Voxel Raymarching
Categories: graphics
I recently stumbled upon some short clips of John Lin's path traced voxel renderer:
I found the visual style and effect really impressive and appealing (not to mention the beautiful design of the scene). Beyond the visuals, I found the demo technically impressive as well, since it demonstrated complex lighting effects and dynamic scenes using path-tracing. Watching this video made me want to learn about the techniques used to make the engine run at real-time, although I wasn't aiming for a demo as complete as John Lin's (since I started working on this project Lin has greatly advanced the capabilities of his engine, so check out the other videos he has posted). In this post, I hope to go over some components of the renderer I was inspired to engineer, although it is not yet complete.
Above is a screenshot of the images my engine can produce, although the level of quality and noise isn't currently acheived in real-time.
Voxels
Voxel data very quickly becomes extremely large, since the amount of data is proportional to the volume of the geometry, which is the cube of its linear size. Compare this to traditional triangle meshes, which use data proportional to the surface area of the geometry (square of linear size). Because of the potential size of the voxel data, many methods have been developed to compress it. The most common is to store the voxel data as a sparse voxel octree (SVO). The advantage of this is that large uniform areas (particularly empty space/air) are efficiently represented (no further subdivision in uniform volumes), and the result is that the amount of data is roughly proportional to the surface area between different materials (although it is still generally more than a mesh). I decided to use a further improvement on SVOs which deduplicates identical subtrees and stores the data as a sparse voxel directed acyclic graph (SVDAG). This compression scheme compresses large uniform volumes the same way as SVOs, but also handles repeated and similar geometry by having volumes with identical subvolumes point to the same data.

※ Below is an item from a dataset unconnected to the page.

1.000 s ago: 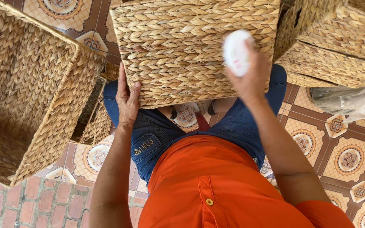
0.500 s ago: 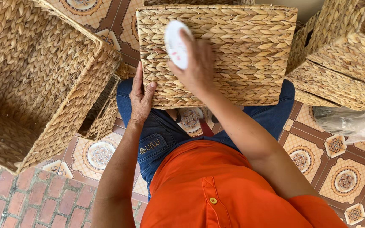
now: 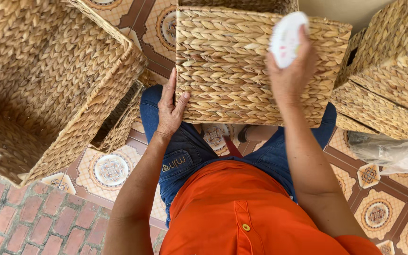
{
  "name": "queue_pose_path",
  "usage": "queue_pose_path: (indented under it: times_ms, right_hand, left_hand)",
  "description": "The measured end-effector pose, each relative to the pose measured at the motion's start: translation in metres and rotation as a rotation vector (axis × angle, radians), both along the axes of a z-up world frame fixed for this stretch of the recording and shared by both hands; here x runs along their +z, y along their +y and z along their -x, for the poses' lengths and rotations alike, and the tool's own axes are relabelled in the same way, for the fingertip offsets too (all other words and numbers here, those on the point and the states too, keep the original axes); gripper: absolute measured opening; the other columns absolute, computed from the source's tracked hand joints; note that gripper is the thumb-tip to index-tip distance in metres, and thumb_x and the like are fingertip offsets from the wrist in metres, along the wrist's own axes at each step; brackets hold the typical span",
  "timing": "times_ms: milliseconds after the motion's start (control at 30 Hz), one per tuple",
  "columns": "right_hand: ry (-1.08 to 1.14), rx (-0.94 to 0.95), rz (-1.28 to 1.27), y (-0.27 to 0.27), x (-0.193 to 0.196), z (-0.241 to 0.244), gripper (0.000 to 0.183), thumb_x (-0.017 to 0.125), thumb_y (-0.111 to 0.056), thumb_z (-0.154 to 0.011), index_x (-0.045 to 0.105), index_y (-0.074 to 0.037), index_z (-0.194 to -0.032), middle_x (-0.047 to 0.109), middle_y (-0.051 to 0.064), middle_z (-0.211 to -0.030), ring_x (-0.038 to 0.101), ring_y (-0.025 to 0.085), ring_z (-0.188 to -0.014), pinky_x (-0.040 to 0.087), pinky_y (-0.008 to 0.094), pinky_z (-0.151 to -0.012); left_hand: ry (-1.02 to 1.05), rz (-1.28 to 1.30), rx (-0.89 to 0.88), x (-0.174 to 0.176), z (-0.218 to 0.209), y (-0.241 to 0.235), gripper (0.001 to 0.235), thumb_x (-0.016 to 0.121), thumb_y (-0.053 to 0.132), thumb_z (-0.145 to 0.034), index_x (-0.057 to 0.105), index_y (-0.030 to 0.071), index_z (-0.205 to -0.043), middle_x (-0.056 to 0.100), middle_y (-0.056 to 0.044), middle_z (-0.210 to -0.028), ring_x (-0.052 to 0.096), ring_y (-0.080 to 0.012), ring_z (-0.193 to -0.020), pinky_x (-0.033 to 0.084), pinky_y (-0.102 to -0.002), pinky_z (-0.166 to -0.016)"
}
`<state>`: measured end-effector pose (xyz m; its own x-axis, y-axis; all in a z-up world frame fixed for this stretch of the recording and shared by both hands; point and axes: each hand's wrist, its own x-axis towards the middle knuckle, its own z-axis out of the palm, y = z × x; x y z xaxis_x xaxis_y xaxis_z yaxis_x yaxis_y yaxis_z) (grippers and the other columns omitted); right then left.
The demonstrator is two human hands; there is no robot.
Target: The person sits on the floor and scrubs a woven basket with a white brush, cleaning the exterior and interior surfaces. The person rotates the basket to access different sides and continues scrubbing until the end of the clip.
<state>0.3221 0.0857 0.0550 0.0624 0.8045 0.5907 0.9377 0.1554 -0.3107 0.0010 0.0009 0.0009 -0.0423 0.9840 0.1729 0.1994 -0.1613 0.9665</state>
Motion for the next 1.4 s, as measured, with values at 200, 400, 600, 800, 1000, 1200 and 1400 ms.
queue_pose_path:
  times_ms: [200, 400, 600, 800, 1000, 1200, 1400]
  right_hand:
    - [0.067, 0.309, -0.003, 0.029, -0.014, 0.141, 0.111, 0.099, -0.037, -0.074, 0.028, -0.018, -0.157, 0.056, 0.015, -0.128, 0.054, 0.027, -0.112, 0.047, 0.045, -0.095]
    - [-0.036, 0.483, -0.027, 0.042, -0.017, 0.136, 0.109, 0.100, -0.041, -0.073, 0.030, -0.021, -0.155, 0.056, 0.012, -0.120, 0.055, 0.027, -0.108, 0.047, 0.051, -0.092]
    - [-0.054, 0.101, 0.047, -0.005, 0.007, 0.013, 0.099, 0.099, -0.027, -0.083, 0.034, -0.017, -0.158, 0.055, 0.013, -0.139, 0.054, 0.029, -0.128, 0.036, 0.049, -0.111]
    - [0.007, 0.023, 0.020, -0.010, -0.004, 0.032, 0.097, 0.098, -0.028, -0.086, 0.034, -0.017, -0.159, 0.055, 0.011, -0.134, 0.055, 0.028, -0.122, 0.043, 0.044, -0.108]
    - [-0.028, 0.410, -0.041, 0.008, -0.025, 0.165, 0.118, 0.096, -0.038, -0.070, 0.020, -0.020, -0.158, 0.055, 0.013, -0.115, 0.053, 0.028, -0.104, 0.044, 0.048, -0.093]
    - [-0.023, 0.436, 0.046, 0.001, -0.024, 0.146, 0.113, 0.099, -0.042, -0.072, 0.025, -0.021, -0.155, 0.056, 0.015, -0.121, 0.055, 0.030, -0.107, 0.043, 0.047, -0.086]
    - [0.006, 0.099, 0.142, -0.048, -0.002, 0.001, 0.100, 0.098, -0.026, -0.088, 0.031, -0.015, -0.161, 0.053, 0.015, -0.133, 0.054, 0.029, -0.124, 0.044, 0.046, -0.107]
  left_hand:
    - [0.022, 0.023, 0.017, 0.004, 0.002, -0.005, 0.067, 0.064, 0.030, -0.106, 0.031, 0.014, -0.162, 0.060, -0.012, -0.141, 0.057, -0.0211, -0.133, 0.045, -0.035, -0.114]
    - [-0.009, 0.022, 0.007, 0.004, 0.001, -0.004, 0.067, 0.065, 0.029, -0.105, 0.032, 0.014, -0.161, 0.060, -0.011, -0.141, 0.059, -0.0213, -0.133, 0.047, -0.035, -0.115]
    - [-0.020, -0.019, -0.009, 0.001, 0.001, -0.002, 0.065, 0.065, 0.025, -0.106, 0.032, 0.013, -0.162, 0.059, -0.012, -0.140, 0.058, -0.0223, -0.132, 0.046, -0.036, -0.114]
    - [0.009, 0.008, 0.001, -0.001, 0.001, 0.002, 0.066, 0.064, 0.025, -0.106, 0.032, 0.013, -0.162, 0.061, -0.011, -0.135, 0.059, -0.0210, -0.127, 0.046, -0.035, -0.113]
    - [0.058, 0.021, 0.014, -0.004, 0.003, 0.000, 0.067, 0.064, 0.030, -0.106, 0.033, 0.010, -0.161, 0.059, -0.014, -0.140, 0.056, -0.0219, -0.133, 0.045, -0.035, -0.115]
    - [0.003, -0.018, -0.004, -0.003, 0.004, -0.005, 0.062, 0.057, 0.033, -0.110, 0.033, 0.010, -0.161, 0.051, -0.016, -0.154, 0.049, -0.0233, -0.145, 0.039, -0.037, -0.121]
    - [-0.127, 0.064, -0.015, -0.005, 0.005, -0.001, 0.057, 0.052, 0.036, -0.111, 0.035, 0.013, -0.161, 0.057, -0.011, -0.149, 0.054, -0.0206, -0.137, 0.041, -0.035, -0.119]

However, the added compression can make modifications more complex or less efficient.
Path Tracing
Path tracing is a technique for computing an image a camera would create with physically correct lighting properties. The central idea is to sample many random paths that the light could take to get from a light source to your eye. Then, for each of these paths, calculate the color and intensity of the light that would enter the camera after the light reflects, refracts, or otherwise interacts with the scene along the path sample. The final computed light entering your eye is the average contribution of many paths computed in this fashion.
Path tracing can produce amazingly accurate images, but it is notoriously computationally expensive, and for complex scenes, producing an accurate render may take many times more samples than a simple scene. Besides low-level code and hardware optimization, many sampling optimizations have been introduced to decrease the number of samples required to calculate accurate images. One such technique is called (multiple-)importance sampling, which chooses paths that are more likely to be significant; for example, depending on the material, light will be reflected or refracted more from one direction than another, and paths that transmit more light through such an interaction will have higher representation in the samples. Another is Metropolis light transport, which applies applies the Metropolis-Hastings sampling technique to sample paths "near" or similar to previous paths that had large contributions to the calculated lighting.
Making it Real-Time
Path tracing has not been applied much in interactive settings because it is difficult to produce a high quality image with the number of samples that can be computed in a single frame. With complex scenes such as those seen in games, often only 1 path sample is practically possible between frames, which results in very noisy images. There are several techniques that can be used to reduce that noise in the images, which are known collectively as denoising algorithms. In general, these use path samples computed from previous frames as well as path samples from nearby pixels to artificially increase the number of samples for each pixel, resulting in a more accurate average.
Currently, I have implented a path tracing engine that produces noisy images. I have experimented with some basic denoising algorithms, but I plan on implementing a more complete and principled denoising algorithm next. The code for my engine is available on GitHub, but it is not fully documented, so it might not be very useful as a reference at the moment.